On 06/12/06, Ray Hauge <ray.hauge@xxxxxxxxxxxxxxxxxxxxxxx> wrote:
I think that will only check for a digit value of some kind. It's not
going to check that $input is positive or if it is an integer. For
instance, it could be a negative float value as long as $input is
interpreted as a float and not a string. The period would throw it off
it it's a string. I'd have to test, but anyway you could do something
like this:
<?php
function isPositiveInteger($input) {
$integer = floor($input);
$decimal = $input - $integer;
$returnVal = true;
if ($input < 0) {
$returnVal = false;
}
if ($decimal != 0) {
$returnVal = false;
}
return $returnVal;
}
?>
That should work. There might be a bug in there, but I'll leave that up
to people to test it ;)
--
Ray Hauge
Application Development Lead
American Student Loan Services
www.americanstudentloan.com
-----Original Message-----
From: Brad Fuller [mailto:bfuller@xxxxxxxxxxxxxxxx]

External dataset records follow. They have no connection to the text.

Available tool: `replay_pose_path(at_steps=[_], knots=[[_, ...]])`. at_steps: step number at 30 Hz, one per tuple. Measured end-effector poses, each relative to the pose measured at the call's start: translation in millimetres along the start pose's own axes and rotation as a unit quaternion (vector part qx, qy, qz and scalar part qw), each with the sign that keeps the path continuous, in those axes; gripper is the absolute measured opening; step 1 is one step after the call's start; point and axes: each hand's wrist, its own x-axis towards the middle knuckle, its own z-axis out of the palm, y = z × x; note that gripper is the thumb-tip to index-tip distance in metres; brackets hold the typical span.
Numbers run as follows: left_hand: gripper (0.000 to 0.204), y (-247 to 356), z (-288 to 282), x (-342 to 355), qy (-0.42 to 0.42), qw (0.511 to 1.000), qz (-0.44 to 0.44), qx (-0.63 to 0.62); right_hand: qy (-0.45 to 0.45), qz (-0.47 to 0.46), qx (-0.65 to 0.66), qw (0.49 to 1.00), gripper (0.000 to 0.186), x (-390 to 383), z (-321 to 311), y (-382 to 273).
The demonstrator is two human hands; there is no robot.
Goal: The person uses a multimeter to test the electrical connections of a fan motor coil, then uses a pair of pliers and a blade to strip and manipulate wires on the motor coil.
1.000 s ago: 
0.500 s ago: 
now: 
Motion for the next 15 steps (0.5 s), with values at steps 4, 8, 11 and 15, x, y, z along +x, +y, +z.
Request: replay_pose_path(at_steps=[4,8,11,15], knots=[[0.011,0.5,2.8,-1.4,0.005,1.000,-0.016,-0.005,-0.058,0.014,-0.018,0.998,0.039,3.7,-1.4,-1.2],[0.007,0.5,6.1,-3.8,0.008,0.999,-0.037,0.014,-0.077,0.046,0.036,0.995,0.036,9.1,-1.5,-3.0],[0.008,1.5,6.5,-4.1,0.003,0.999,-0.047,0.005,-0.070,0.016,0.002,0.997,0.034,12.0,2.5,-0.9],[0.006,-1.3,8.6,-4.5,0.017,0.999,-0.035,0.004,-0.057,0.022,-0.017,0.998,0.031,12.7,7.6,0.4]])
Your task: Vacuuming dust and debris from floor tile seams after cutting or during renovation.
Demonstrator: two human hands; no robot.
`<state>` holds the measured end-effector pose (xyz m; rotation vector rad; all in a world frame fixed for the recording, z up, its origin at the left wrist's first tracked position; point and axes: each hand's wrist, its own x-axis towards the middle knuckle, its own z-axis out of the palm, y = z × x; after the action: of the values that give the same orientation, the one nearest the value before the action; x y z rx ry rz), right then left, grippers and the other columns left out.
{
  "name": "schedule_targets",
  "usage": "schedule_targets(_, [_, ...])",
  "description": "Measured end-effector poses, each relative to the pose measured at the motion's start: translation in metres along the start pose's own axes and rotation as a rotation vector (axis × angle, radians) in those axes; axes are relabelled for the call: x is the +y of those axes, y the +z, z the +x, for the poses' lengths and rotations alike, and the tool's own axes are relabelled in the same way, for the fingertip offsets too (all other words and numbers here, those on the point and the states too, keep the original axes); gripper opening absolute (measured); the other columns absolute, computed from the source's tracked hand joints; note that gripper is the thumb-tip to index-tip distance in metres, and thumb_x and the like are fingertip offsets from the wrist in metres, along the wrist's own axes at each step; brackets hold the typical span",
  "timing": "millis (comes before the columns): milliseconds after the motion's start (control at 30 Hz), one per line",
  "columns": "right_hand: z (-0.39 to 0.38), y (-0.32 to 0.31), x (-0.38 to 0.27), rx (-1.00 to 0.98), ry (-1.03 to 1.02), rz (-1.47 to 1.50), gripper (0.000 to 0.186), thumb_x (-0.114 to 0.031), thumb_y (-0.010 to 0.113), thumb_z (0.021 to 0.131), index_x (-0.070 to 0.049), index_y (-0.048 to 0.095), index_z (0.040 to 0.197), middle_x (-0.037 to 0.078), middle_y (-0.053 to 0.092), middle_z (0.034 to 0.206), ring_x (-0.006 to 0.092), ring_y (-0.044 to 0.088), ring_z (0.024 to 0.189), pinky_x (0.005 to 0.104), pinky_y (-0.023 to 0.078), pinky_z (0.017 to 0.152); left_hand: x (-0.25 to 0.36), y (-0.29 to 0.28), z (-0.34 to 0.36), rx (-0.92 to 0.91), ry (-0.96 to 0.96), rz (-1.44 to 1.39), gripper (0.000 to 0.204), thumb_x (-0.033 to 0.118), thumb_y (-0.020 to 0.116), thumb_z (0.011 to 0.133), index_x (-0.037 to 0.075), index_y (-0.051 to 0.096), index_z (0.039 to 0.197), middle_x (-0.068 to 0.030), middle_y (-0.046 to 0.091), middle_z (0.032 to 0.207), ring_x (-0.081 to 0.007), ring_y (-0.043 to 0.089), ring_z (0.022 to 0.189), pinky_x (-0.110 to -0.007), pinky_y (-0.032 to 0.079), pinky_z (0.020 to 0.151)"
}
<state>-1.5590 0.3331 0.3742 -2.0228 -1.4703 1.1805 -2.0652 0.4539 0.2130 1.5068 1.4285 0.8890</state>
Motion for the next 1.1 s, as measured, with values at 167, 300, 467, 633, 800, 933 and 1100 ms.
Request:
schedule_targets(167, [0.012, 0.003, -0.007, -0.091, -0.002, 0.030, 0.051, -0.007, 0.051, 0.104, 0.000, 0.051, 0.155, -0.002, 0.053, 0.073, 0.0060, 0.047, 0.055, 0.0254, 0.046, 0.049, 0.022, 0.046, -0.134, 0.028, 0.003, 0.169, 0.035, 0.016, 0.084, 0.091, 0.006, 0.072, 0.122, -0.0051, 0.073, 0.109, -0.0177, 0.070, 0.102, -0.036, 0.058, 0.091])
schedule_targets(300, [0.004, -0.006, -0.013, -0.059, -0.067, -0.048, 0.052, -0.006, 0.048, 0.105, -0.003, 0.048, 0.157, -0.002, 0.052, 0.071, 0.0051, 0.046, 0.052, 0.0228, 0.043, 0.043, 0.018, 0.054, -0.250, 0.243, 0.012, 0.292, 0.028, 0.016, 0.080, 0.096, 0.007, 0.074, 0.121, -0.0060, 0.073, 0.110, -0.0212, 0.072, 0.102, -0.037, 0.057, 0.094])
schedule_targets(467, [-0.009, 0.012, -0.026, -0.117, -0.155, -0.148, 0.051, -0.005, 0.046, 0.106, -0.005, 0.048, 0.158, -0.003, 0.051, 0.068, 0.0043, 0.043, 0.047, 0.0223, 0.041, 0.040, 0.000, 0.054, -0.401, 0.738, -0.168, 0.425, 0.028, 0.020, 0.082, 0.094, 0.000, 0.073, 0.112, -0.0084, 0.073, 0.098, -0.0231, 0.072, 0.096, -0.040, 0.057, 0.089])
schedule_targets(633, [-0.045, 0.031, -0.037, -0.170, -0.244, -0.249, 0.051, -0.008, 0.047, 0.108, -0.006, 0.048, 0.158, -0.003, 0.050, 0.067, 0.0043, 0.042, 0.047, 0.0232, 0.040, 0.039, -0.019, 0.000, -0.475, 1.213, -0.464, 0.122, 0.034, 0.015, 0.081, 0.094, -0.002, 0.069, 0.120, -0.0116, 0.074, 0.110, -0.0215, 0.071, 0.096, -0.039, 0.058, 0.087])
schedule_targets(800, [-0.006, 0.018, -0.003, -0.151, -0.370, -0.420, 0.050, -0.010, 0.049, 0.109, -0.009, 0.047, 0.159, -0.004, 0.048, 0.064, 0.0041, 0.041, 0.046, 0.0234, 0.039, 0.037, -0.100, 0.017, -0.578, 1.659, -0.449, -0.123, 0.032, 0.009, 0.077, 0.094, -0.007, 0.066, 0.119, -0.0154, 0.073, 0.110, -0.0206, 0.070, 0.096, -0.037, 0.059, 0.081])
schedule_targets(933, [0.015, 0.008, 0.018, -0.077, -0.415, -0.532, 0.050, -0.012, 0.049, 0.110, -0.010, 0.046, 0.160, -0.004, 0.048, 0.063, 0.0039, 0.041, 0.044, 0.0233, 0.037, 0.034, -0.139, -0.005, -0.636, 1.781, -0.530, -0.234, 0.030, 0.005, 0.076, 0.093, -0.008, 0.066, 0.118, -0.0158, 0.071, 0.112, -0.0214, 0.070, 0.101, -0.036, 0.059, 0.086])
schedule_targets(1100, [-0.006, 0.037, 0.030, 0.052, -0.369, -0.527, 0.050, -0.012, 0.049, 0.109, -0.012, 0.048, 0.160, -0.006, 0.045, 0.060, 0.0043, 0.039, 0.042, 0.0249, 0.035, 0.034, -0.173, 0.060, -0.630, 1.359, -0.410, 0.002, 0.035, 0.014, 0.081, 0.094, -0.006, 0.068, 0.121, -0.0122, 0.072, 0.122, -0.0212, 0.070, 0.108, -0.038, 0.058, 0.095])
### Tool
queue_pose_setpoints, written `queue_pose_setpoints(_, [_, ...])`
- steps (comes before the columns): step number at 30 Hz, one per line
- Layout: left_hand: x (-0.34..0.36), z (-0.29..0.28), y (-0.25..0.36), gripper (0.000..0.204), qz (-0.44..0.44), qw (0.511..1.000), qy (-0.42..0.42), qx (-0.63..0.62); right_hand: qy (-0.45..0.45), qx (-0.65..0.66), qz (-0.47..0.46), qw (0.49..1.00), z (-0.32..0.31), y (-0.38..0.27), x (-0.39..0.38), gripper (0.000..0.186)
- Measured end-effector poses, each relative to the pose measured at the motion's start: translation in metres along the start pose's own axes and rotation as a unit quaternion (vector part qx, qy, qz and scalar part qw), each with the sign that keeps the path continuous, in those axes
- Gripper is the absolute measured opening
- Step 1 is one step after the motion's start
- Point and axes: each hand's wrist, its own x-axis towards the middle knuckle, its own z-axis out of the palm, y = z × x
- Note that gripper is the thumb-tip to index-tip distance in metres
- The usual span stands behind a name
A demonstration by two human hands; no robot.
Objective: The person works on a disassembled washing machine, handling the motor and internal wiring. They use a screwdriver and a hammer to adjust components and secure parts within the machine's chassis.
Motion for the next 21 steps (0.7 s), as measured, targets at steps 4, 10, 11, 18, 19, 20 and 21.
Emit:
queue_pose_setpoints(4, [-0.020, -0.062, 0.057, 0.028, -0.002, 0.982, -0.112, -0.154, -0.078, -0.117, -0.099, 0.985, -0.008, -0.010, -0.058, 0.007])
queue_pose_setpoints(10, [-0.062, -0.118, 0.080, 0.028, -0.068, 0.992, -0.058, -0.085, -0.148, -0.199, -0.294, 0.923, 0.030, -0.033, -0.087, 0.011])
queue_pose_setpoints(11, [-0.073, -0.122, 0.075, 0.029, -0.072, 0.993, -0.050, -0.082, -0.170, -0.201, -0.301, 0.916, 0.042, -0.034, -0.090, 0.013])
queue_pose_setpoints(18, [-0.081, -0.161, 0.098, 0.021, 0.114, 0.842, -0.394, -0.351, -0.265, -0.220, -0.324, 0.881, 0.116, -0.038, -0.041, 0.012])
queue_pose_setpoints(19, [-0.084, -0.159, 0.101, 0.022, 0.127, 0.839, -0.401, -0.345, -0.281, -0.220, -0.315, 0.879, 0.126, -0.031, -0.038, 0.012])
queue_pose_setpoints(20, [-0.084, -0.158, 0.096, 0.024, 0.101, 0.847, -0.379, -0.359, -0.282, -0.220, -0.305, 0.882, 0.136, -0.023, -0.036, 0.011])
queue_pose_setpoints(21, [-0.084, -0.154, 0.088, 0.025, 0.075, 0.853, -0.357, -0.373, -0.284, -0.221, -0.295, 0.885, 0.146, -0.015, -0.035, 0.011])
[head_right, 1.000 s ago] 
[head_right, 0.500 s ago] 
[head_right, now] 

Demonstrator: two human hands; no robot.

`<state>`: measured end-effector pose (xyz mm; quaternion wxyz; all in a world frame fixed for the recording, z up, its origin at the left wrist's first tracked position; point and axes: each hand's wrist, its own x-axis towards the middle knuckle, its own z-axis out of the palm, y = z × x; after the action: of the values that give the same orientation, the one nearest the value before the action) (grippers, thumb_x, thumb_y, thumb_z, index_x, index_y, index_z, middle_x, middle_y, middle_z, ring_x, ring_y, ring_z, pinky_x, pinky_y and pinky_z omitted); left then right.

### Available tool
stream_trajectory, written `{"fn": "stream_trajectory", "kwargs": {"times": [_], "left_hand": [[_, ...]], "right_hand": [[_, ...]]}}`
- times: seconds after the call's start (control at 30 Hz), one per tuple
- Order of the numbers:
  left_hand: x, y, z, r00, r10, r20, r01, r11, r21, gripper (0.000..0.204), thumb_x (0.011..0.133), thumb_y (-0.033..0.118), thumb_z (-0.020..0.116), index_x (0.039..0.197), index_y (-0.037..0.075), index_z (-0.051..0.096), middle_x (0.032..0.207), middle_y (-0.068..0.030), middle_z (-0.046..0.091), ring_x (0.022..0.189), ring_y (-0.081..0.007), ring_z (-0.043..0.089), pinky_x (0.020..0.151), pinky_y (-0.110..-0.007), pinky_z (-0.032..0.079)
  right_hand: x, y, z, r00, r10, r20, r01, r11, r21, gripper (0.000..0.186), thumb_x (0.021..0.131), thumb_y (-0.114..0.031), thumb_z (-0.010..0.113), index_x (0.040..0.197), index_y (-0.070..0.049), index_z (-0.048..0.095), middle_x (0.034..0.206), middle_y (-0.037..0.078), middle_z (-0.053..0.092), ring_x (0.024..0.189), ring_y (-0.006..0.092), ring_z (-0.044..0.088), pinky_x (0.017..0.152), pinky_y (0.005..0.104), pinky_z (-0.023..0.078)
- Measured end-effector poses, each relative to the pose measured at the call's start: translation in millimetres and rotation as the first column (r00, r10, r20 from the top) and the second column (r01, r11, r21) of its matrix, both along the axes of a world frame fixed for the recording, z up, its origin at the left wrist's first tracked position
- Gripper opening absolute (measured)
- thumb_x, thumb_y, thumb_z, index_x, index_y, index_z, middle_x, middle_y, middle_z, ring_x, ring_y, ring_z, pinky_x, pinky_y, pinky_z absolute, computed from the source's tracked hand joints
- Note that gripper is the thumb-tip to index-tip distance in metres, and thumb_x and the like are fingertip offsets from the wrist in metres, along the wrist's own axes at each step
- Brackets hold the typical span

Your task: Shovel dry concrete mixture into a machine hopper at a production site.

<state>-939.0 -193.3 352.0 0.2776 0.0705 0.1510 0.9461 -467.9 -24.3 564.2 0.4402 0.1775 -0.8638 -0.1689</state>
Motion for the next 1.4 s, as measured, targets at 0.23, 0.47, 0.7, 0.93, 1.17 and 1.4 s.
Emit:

Sent: Wednesday, December 06, 2006 2:20 PM
To: 'php php'
Subject: RE: Ensuring that variable contains a number
> How can I ensure that a variable contains a postive integer number?
> I'm currently using this code:
>
> $number=(10000-$number);
> $number=(10000-$number);
> if ( $number<1 ) { $number=1; }
>
> But I'm sure that there is a better way. What would that be?
this will check that $input is a positive integer.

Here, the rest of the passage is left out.